The Antiknock That Got Away

Automotive engineers knew by this time that engines that didn't knock would not only operate more smoothly. They could also be designed to run with higher compression in the cylinders, which would allow more efficient operation, resulting in greater fuel economy, greater power or some harmonious combination of the two. The key was finding a fuel with higher octane. Though octane sufficient for use in high-compression engines had been achievable since 1913 through a process called thermal cracking, the process required added expenditures on plant and equipment, which tightfisted oil refiners didn't relish. The nation's fuel supply remained resolutely low grade, a situation that troubled Kettering.

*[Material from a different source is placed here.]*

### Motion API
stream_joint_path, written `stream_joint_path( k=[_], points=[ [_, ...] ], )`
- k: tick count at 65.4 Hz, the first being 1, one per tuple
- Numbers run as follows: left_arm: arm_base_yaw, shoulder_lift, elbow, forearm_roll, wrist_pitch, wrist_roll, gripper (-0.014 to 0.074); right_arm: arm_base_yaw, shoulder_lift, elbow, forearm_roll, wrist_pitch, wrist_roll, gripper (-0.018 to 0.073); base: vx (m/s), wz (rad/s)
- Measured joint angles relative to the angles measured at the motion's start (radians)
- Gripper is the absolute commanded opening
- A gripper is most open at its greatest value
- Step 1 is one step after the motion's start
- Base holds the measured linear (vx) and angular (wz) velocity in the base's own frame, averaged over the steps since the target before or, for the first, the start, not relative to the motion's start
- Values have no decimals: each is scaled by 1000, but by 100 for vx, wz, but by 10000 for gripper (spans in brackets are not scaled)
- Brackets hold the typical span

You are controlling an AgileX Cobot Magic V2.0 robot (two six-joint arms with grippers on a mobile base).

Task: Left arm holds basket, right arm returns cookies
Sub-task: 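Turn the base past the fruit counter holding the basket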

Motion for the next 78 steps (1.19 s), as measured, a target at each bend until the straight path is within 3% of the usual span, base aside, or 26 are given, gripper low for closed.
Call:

By limiting allowable compression, low-octane fuel meant cars would be burning more gasoline. Like many visionary engineers, Kettering was enamored of conservation as a first principle. As a businessman, he also shared persistent fears at the time that world oil supplies were running out. Low octane and low compression meant lower gas mileage and more rapid exhaustion of a dwindling fuel supply. Inevitably, demand for new automobiles would fade.

By 1917 Kettering and his staff had trained their octane-boosting sights on ethyl alcohol, also known as grain alcohol (the kind you drink), power alcohol or ethanol. In tests supervised by Kettering and Midgley for the Army Air Corps at Wright Field in Dayton, Ohio, researchers concluded that alcohols were among the best antiknock fuels but were not ideal for aircraft engines unless used as an additive, in a blend with gasoline. This undoubtedly led Kettering to concur with an April 13, 1918, Scientific American report: "It is now definitely established that alcohol can be blended with gasoline to produce a suitable motor fuel."

About Jamie LincolnKitman

Jamie Lincoln Kitman, New York bureau chief for Automobile Magazine, won an investigative reporting award from Investigative Reporters and Editors for his Nation article on leaded gasoline. A member of the Society of Automotive Historians, Jamie Lincoln Kitman drives a 1966 Lancia Fulvia and a 1969 Ford Lotus-Cortina, both of which run fine on unleaded. more...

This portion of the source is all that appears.